Читаем Косьбы и судьбы полностью

Но что это ещё за «историческая вина народа»? Русский народ, например, вынужденно лишился навыков законодательства Древней Руси и впал в «договорной крепостной труд». Так и немцы не успели переболеть своей недавней национальной раздробленностью. И стоило на этот анахронизм, наложиться с таким трудом выработанной ими «промышенной сознательной дисциплине» и глубочайшей экономической депрессии – вот тебе и «доносительство», и успехи «ячеек» и «подразделений» НСДАП.

Как можно преступление конкретной политэкономической нации, которая представляла Германию в 30-х—40-х годах вменять немецкому народу (!) в вину (!!)? Это двойная логическая ошибка! Первая – народ, пока он жив, может опираться в своём существовании только на свою культуру. Культура не имеет знака минус, только плюс. Не бывает «плохого» народа. Это бессмыслица, ибо он был бы нежизнеспособен. Это как религиозное учение, которое, если не достигает общечеловеческой морали, скатывается в секту и самоуничтожается именно по невозможности поддерживать долгое время противоестественные общественные отношения. Вторая – свойства индивидуальной психики не соответствуют свойствам целого общества.
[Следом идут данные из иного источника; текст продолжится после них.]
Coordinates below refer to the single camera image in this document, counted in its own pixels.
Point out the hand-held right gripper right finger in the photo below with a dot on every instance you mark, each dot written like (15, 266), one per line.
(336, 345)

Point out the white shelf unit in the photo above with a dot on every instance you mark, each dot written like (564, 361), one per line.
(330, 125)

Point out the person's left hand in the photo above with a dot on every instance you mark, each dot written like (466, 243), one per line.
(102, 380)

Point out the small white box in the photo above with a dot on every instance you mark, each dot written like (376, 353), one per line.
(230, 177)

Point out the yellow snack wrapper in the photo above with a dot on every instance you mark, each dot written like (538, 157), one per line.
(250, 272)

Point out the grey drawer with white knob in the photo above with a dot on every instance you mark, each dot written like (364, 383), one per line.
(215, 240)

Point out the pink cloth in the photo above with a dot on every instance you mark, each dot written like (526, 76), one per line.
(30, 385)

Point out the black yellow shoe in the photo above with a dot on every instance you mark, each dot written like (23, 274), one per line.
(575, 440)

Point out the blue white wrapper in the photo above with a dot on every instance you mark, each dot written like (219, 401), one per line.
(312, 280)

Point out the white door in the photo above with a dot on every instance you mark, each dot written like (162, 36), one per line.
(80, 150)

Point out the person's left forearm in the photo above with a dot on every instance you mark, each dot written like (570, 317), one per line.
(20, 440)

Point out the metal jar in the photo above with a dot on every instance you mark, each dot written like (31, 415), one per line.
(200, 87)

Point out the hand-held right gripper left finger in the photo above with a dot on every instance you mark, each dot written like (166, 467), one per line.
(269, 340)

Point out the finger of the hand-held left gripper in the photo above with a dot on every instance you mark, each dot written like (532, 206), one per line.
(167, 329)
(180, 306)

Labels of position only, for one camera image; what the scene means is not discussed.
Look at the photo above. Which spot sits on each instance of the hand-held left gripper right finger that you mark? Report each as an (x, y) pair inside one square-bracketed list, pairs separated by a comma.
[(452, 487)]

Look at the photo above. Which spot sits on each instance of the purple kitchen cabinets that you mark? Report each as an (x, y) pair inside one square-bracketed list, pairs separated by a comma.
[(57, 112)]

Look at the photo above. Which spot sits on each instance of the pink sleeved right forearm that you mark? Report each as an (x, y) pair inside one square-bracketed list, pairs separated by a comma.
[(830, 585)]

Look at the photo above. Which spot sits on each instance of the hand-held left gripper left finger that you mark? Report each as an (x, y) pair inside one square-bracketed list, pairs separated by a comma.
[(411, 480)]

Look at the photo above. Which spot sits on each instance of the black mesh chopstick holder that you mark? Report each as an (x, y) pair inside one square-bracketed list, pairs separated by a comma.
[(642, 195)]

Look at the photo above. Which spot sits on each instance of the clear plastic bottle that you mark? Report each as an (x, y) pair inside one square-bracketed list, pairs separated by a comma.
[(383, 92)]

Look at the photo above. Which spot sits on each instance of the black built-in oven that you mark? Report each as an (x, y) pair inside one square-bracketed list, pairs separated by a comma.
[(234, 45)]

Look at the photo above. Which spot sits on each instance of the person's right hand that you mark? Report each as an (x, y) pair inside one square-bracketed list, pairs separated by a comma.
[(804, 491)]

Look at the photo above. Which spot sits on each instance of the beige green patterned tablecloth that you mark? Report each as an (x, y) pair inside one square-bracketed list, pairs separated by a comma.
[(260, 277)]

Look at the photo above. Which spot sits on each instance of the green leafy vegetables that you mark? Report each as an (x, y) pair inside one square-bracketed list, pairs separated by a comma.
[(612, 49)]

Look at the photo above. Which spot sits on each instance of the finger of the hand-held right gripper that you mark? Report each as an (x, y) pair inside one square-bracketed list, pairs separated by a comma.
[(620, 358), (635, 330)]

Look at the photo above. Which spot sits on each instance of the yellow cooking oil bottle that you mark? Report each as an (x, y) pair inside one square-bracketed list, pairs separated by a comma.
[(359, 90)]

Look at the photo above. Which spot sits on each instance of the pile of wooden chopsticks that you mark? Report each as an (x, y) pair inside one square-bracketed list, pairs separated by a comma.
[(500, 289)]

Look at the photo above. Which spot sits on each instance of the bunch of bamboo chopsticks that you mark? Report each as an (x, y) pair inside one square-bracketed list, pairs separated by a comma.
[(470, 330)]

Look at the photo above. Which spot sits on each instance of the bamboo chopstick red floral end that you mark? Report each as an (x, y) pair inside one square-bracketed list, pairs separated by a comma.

Целое здесь вовсе не сумма частных величин. Это сущности во многом взаимоопределяющие, но совершенно не конгруэнтные.

«Народ» не может переживать нравственные чувства отдельной личности, тем более – личных (!) чувств раскаяния. У толпы нет памяти и ей нечем признавать вину. Это свойство личной психики составляющих её граждан. «Помутнение нравственного рассудка» в каждом отдельном человеке лечится не унизительными старушечьими заклинаниями «исторической виной» и не псевдоисторическими измышлениями. А, после приведения захватчика к безоговорочной капитуляции, простой постановкой его в нормальные экономические условия, в которых восстанавливается общегражданская мораль. Память «народа» здесь реализуется знанием документальной правды о нацистских преступлениях, которая не может не ужасать общественного человека и открытому способу решать свои жизненные задачи не за счёт уничтожения других людей, а обычным порядком общественного труда.

Так это и случилось в послевоенной Германии. Никакой серьёзный рецидив национал-социализма там невозможен, если общество будет находиться в условиях дееспособной культуры и самодеятельной экономики. И. разумеется, любой народ может свалиться в фашизацию, если совпадут некоторые особенные условия в его существовании. Дело не во врождённом пороке какого-то рода-племени, а в том, чтодаже общества с высокой организацией труда могут попасть в ловушку кажущейся политической целесообразности, если позволят себе хоть на мгновение грубой идеологией подменять сложность человеческого богатства общественных отношений.

Идеи не передаются половым путём. Дочь Геринга могла бы и не делать стерилизацию, тем более что его родной брат был вполне порядочным человеком. Природа добра и зла в человеке лежит не в плоскости «могу» и «не могу», а – «во имя чего», ещё лучше «для чего». Как только большинство людей научится проходить это размышление до конца, только тогда число, по сути, добрых дел увеличится «до значительного…».

Россией решалась совершенно иная задача: внутренней перестройки (как ни удивительно, но пресловутая «перековка» очень подходит) старых производительных сил (непозволительного количества крестьян) в новые «сословия» со всей путаницей отношений между ними.

Крестьянин получил землю, но «секретарь-большевик», подмахнувший, наконец, «ту бумагу», знал, что толку из этого можно извлечь много больше, чем просто смотреть, как более хозяйственные мужички начнут сживать менее хватких.

Что из этого вышло уже известно, но разве срыв государственного строительства – распад СССР не означает просто накопившееся рассогласование между работой и её целью? Восстановить гражданский мир можно, только отыскав место, где поток народного духа ушёл под землю «внешней необходимости».

Усматривать определяющую вину Сталина, что он, де, помешал «немецким товарищам», наивно. Были ещё «товарищи» японские, итальянские, хорватские, даже в Англии к лету 1934 года в рядах Британского Союза Фашистов состояло до 50 тысяч человек.

Теоретики «интеллигенции» совершают очередной подлог, сближая идеологии «коммунизма» и «фашизма».

Внешние формы монументального искусства, подразумевающего пропаганду, действительно формально похожи! Но только потому, что и идеология «советского коммунизма» и немецкого «народного расистского империализма» отталкивались от одной точки приложения художественности: «человека-функционера-труда». Так же похожи некоторые специализированные формы изделий, например, американский «Шаттл» и российский «Буран», где инженерная идея выражается сходной внешне аэродинамической формой. Но из этого не вытекает одинаковое смысловое содержание искусства СССР и Германии 30-х годов, они в корне различны. И для этого проникновения «внутрь» достаточно просто внимательно, а не поверхностно рассмотреть «наружность» этого искусства.